What you need to do: Every line of the listing that follows must be written out unchanged.

Supplied material:
··········

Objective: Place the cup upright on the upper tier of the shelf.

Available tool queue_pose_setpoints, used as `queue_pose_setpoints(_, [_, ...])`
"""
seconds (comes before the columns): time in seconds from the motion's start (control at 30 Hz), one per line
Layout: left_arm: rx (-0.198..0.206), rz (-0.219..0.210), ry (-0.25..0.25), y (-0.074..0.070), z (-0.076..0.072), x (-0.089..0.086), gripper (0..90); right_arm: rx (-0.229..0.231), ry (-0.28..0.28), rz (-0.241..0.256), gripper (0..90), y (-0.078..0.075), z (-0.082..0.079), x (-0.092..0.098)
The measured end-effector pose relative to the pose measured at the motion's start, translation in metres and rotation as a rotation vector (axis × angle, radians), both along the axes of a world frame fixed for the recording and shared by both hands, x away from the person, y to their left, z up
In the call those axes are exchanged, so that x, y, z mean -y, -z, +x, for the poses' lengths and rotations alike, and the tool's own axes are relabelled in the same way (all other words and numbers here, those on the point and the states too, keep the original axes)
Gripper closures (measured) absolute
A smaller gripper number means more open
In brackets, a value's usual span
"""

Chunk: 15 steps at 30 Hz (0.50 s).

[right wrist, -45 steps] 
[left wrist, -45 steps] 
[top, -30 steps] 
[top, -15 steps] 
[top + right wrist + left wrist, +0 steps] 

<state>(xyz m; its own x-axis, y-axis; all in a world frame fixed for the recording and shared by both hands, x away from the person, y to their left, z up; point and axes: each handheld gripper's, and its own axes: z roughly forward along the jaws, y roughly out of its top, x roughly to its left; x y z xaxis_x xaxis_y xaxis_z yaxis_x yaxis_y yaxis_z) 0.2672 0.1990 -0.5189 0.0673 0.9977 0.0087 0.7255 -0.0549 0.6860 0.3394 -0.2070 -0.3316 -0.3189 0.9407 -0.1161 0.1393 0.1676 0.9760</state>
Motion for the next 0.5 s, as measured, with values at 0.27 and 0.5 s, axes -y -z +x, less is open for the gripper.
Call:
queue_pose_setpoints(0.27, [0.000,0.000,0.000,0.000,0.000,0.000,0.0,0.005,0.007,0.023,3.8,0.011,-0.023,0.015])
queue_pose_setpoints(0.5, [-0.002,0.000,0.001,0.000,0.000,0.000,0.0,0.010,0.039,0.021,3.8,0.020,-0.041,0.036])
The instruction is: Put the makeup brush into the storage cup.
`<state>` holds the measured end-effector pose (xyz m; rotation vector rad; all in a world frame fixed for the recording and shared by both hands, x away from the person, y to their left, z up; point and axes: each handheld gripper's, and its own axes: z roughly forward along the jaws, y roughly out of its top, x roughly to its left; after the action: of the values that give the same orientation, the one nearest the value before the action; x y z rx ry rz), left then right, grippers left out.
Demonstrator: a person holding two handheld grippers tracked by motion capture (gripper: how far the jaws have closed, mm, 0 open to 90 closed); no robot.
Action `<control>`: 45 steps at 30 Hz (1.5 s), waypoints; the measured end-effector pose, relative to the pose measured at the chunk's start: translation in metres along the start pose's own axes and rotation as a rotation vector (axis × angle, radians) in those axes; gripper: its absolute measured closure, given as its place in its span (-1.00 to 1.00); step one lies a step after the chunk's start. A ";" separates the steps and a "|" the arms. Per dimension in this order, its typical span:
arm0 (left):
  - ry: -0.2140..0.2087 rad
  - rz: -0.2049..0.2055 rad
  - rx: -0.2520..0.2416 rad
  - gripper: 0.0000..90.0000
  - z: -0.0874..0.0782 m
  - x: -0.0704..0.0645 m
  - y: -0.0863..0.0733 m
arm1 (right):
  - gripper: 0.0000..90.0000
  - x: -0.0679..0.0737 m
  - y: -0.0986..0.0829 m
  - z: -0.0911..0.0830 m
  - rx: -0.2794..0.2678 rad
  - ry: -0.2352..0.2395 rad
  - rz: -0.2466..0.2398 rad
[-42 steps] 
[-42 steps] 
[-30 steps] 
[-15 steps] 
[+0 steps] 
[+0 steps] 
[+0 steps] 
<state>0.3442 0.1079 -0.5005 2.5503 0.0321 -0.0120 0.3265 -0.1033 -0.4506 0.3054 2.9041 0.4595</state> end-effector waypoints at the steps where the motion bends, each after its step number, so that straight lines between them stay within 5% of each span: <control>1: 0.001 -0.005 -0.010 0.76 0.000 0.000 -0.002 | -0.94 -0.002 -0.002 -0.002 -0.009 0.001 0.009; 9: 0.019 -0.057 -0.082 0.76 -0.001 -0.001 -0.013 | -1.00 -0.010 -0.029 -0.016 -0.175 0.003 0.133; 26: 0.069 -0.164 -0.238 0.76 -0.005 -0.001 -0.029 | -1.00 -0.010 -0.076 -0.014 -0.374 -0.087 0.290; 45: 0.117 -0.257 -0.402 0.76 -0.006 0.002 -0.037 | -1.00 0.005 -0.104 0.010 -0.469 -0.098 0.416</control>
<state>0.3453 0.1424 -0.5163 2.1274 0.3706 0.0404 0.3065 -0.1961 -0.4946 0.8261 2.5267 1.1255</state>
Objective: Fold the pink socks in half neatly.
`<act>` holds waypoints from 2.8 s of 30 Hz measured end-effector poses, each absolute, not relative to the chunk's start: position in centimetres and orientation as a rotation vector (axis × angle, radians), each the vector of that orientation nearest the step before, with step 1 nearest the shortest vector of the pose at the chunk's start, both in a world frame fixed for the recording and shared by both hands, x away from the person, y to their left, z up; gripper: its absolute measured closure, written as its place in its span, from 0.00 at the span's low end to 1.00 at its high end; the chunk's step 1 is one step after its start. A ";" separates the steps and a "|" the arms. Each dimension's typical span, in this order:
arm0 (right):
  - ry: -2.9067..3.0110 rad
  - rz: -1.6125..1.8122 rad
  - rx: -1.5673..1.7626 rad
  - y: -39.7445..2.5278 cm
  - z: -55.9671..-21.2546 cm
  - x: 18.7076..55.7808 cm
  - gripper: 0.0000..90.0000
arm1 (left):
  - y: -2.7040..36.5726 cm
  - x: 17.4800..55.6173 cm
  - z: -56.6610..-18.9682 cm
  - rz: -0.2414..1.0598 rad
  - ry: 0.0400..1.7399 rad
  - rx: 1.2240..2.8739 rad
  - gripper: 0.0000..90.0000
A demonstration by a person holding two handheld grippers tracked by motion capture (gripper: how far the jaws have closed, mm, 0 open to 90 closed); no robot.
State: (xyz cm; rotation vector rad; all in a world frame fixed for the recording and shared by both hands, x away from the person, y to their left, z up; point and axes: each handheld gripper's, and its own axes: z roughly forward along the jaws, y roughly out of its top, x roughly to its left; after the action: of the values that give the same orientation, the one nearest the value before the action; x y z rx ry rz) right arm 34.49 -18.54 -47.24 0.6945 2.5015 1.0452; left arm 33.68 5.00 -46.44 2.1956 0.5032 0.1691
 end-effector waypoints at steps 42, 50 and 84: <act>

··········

Result of the task:
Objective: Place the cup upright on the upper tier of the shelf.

Available tool queue_pose_setpoints, used as `queue_pose_setpoints(_, [_, ...])`
"""
seconds (comes before the columns): time in seconds from the motion's start (control at 30 Hz), one per line
Layout: left_arm: rx (-0.198..0.206), rz (-0.219..0.210), ry (-0.25..0.25), y (-0.074..0.070), z (-0.076..0.072), x (-0.089..0.086), gripper (0..90); right_arm: rx (-0.229..0.231), ry (-0.28..0.28), rz (-0.241..0.256), gripper (0..90), y (-0.078..0.075), z (-0.082..0.079), x (-0.092..0.098)
The measured end-effector pose relative to the pose measured at the motion's start, translation in metres and rotation as a rotation vector (axis × angle, radians), both along the axes of a world frame fixed for the recording and shared by both hands, x away from the person, y to their left, z up
In the call those axes are exchanged, so that x, y, z mean -y, -z, +x, for the poses' lengths and rotations alike, and the tool's own axes are relabelled in the same way (all other words and numbers here, those on the point and the states too, keep the original axes)
Gripper closures (measured) absolute
A smaller gripper number means more open
In brackets, a value's usual span
"""

Chunk: 15 steps at 30 Hz (0.50 s).

[right wrist, -45 steps] 
[left wrist, -45 steps] 
[top, -30 steps] 
[top, -15 steps] 
[top + right wrist + left wrist, +0 steps] 

<state>(xyz m; its own x-axis, y-axis; all in a world frame fixed for the recording and shared by both hands, x away from the person, y to their left, z up; point and axes: each handheld gripper's, and its own axes: z roughly forward along the jaws, y roughly out of its top, x roughly to its left; x y z xaxis_x xaxis_y xaxis_z yaxis_x yaxis_y yaxis_z) 0.2672 0.1990 -0.5189 0.0673 0.9977 0.0087 0.7255 -0.0549 0.6860 0.3394 -0.2070 -0.3316 -0.3189 0.9407 -0.1161 0.1393 0.1676 0.9760</state>
Motion for the next 0.5 s, as measured, with values at 0.27 and 0.5 s, axes -y -z +x, less is open for the gripper.
Call:
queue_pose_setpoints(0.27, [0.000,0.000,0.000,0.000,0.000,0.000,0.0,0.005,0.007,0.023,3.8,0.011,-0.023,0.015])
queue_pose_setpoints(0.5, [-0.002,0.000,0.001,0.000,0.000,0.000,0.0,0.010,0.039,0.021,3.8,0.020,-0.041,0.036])
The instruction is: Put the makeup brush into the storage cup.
`<state>` holds the measured end-effector pose (xyz m; rotation vector rad; all in a world frame fixed for the recording and shared by both hands, x away from the person, y to their left, z up; point and axes: each handheld gripper's, and its own axes: z roughly forward along the jaws, y roughly out of its top, x roughly to its left; after the action: of the values that give the same orientation, the one nearest the value before the action; x y z rx ry rz), left then right, grippers left out.
Demonstrator: a person holding two handheld grippers tracked by motion capture (gripper: how far the jaws have closed, mm, 0 open to 90 closed); no robot.
Action `<control>`: 45 steps at 30 Hz (1.5 s), waypoints; the measured end-effector pose, relative to the pose measured at the chunk's start: translation in metres along the start pose's own axes and rotation as a rotation vector (axis × angle, radians) in those axes; gripper: its absolute measured closure, given as its place in its span (-1.00 to 1.00); step one lies a step after the chunk's start. A ";" separates the steps and a "|" the arms. Per dimension in this order, its typical span:
arm0 (left):
  - ry: -0.2140..0.2087 rad
  - rz: -0.2049..0.2055 rad
  - rx: -0.2520..0.2416 rad
  - gripper: 0.0000..90.0000
  - z: -0.0874..0.0782 m
  - x: -0.0704..0.0645 m
  - y: -0.0863..0.0733 m
arm1 (right):
  - gripper: 0.0000..90.0000
  - x: -0.0679..0.0737 m
  - y: -0.0986..0.0829 m
  - z: -0.0911..0.0830 m
  - rx: -0.2794..0.2678 rad
  - ry: -0.2352..0.2395 rad
  - rz: -0.2466..0.2398 rad
[-42 steps] 
[-42 steps] 
[-30 steps] 
[-15 steps] 
[+0 steps] 
[+0 steps] 
[+0 steps] 
<state>0.3442 0.1079 -0.5005 2.5503 0.0321 -0.0120 0.3265 -0.1033 -0.4506 0.3054 2.9041 0.4595</state> end-effector waypoints at the steps where the motion bends, each after its step number, so that straight lines between them stay within 5% of each span: <control>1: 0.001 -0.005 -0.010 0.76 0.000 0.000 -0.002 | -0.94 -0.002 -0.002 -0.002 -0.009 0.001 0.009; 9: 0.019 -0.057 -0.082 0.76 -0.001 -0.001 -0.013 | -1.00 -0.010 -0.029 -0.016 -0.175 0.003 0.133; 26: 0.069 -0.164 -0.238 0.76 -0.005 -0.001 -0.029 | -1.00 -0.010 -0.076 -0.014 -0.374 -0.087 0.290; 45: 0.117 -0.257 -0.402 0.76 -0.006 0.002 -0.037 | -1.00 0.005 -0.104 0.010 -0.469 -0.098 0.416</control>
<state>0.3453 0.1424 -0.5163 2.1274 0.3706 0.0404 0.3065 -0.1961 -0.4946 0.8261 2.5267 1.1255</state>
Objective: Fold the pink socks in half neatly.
`<act>` holds waypoints from 2.8 s of 30 Hz measured end-effector poses, each absolute, not relative to the chunk's start: position in centimetres and orientation as a rotation vector (axis × angle, radians), each the vector of that orientation nearest the step before, with step 1 nearest the shortest vector of the pose at the chunk's start, both in a world frame fixed for the recording and shared by both hands, x away from the person, y to their left, z up; gripper: its absolute measured closure, written as its place in its span, from 0.00 at the span's low end to 1.00 at its high end; the chunk's step 1 is one step after its start. A ";" separates the steps and a "|" the arms. Each dimension's typical span, in this order:
arm0 (right):
  - ry: -2.9067..3.0110 rad
  - rz: -1.6125..1.8122 rad
  - rx: -1.5673..1.7626 rad
  - y: -39.7445..2.5278 cm
  - z: -55.9671..-21.2546 cm
  - x: 18.7076..55.7808 cm
  - gripper: 0.0000..90.0000
arm1 (left):
  - y: -2.7040..36.5726 cm
  - x: 17.4800..55.6173 cm
  - z: -56.6610..-18.9682 cm
  - rz: -0.2414..1.0598 rad
  - ry: 0.0400..1.7399 rad
  - rx: 1.2240..2.8739 rad
  - gripper: 0.0000..90.0000
A demonstration by a person holding two handheld grippers tracked by motion capture (gripper: how far the jaws have closed, mm, 0 open to 90 closed); no robot.
State: (xyz cm; rotation vector rad; all in a world frame fixed for the recording and shared by both hands, x away from the person, y to their left, z up; point and axes: each handheld gripper's, and its own axes: z roughly forward along the jaws, y roughly out of its top, x roughly to its left; after the action: of the values that give the same orientation, the one nearest the value before the action; x y z rx ry rz) right arm 34.49 -18.54 -47.24 0.6945 2.5015 1.0452; left arm 33.68 5.00 -46.44 2.1956 0.5032 0.1691
 end-effector waypoints at steps 42, 50 and 84: <act>

This exercise is finished.